### [Work required]
Set down exactly, from the records below, the line with "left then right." through the line with "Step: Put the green", and nothing else.

╭─ Data shown

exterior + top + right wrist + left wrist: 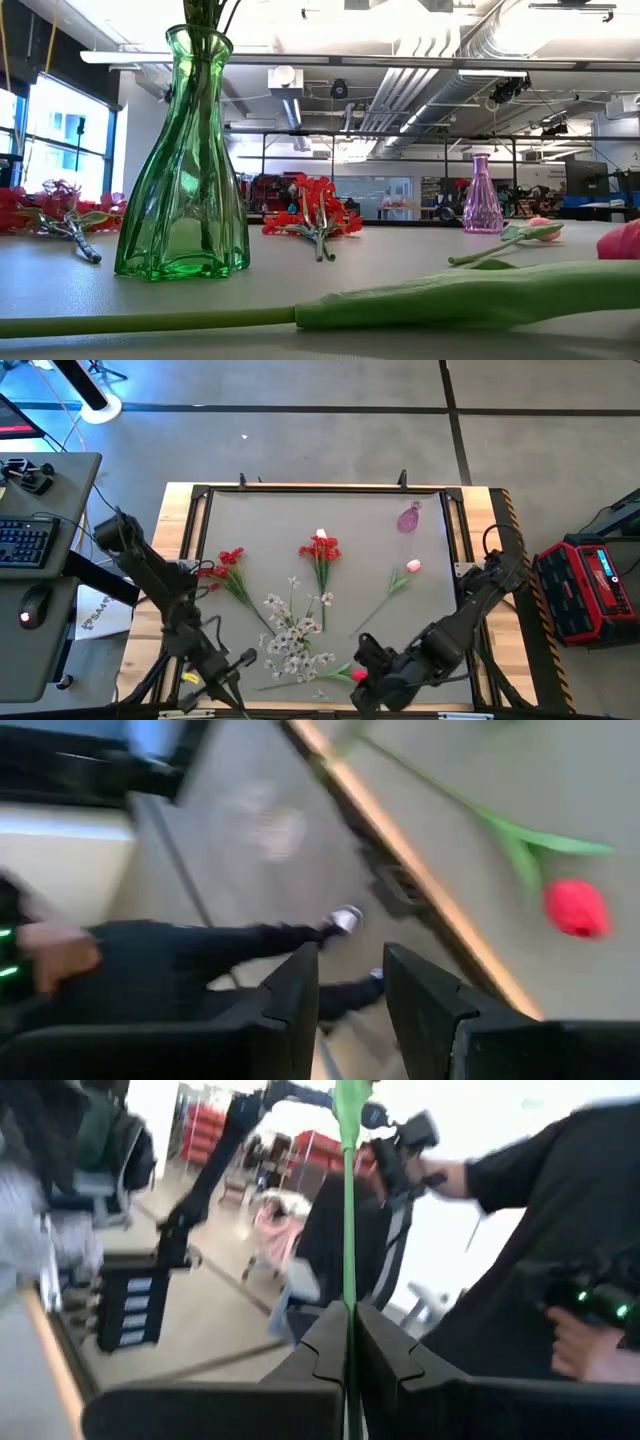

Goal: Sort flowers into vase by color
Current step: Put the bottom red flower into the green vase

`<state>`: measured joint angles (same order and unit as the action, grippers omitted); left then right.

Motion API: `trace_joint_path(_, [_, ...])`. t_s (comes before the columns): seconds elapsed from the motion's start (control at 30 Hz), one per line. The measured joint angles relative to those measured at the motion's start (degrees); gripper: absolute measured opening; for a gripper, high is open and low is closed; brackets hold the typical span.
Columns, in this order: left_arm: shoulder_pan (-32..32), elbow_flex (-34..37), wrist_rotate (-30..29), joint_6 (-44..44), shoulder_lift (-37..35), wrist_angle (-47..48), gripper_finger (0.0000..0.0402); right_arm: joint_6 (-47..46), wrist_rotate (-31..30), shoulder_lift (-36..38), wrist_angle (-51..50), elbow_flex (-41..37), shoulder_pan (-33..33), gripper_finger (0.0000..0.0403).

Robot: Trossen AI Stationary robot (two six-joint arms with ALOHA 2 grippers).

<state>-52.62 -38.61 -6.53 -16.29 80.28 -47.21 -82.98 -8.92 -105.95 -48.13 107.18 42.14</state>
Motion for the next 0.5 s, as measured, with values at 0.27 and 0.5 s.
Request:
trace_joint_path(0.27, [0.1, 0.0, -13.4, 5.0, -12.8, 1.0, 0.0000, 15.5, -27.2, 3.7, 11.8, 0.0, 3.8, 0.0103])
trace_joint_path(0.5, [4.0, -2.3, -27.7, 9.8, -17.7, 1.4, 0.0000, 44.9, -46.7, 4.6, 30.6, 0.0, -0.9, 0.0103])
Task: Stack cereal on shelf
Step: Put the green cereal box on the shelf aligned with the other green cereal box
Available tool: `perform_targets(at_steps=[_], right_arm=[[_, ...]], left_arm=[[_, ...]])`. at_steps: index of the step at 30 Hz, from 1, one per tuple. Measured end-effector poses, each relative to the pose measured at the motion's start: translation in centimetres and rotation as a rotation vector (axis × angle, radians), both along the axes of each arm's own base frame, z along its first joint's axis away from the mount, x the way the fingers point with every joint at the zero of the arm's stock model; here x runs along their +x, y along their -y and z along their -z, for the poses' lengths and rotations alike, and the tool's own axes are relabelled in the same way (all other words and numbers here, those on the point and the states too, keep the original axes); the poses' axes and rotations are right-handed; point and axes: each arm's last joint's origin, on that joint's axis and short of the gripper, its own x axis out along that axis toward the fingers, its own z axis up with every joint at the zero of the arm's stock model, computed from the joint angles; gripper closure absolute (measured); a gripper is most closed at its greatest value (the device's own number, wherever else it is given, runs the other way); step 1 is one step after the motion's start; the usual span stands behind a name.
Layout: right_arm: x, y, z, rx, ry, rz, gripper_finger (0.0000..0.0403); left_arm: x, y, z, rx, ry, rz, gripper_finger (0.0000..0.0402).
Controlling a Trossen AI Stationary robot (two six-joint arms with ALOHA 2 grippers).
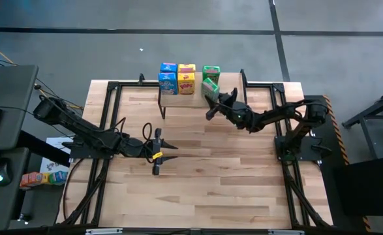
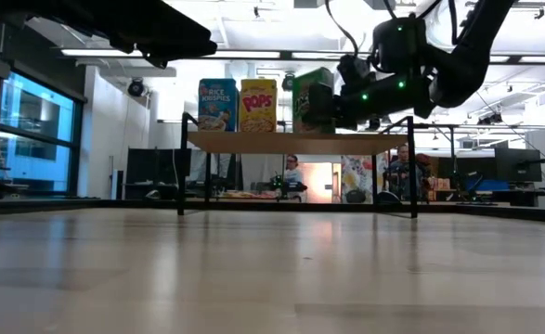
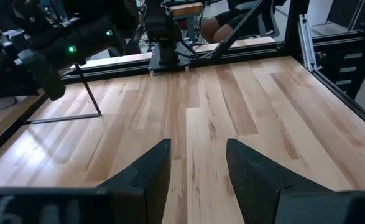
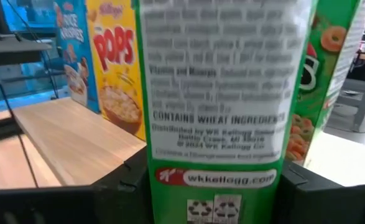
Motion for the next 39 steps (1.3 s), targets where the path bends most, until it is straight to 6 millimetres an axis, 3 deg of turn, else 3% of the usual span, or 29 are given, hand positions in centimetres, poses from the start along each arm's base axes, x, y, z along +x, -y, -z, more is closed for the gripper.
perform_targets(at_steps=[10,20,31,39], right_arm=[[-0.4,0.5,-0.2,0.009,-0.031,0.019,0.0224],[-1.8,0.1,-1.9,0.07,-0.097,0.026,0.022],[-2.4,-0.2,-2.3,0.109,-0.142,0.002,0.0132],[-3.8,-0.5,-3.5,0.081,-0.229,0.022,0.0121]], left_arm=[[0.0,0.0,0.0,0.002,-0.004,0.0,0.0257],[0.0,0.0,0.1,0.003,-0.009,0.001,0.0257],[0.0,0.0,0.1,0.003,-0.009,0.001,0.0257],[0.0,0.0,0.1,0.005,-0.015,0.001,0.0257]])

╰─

### [Finished task]
`<state>`: measured joint angles (same order and unit as the action, grippers omitted); left then right.

Motion API: `trace_joint_path(_, [_, ...])`. t_s (comes before the columns): seconds elapsed from the motion's start (control at 30 Hz), one per line. The measured joint angles relative to those measured at the motion's start (degrees); gripper: absolute measured opening; for a gripper, high is open and low is closed; brackets hold the typical span.
Columns, in this order: left_arm: shoulder_pan (-32..32), elbow_flex (-34..37), wrist_rotate (-30..29), joint_6 (-44..44), shoulder_lift (-37..35), wrist_angle (-47..48), gripper_finger (0.0000..0.0402); right_arm: joint_6 (-47..46), wrist_rotate (-31..30), shoulder_lift (-36..38), wrist_angle (-51..50), elbow_flex (-41..37), shoulder_pan (-33..33), gripper_finger (0.0000..0.0403).

Robot: Trossen AI Stationary robot (two six-joint arms with ALOHA 2 grippers).

<state>-52.62 -38.61 -6.53 -16.29 80.28 -47.21 -82.98 -8.92 -105.95 -48.13 107.18 42.14</state>
Motion for the next 0.5 s, as measured, with values at 0.27 and 0.5 s.
Request:
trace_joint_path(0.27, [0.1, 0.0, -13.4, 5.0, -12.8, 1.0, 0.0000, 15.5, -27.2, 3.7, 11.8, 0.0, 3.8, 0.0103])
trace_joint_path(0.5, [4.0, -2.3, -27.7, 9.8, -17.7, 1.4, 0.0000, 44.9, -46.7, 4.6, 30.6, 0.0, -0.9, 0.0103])
Task: Stack cereal on shelf
Step: Put the green cereal box on the shelf aligned with the other green cereal box

There is no more to this answer.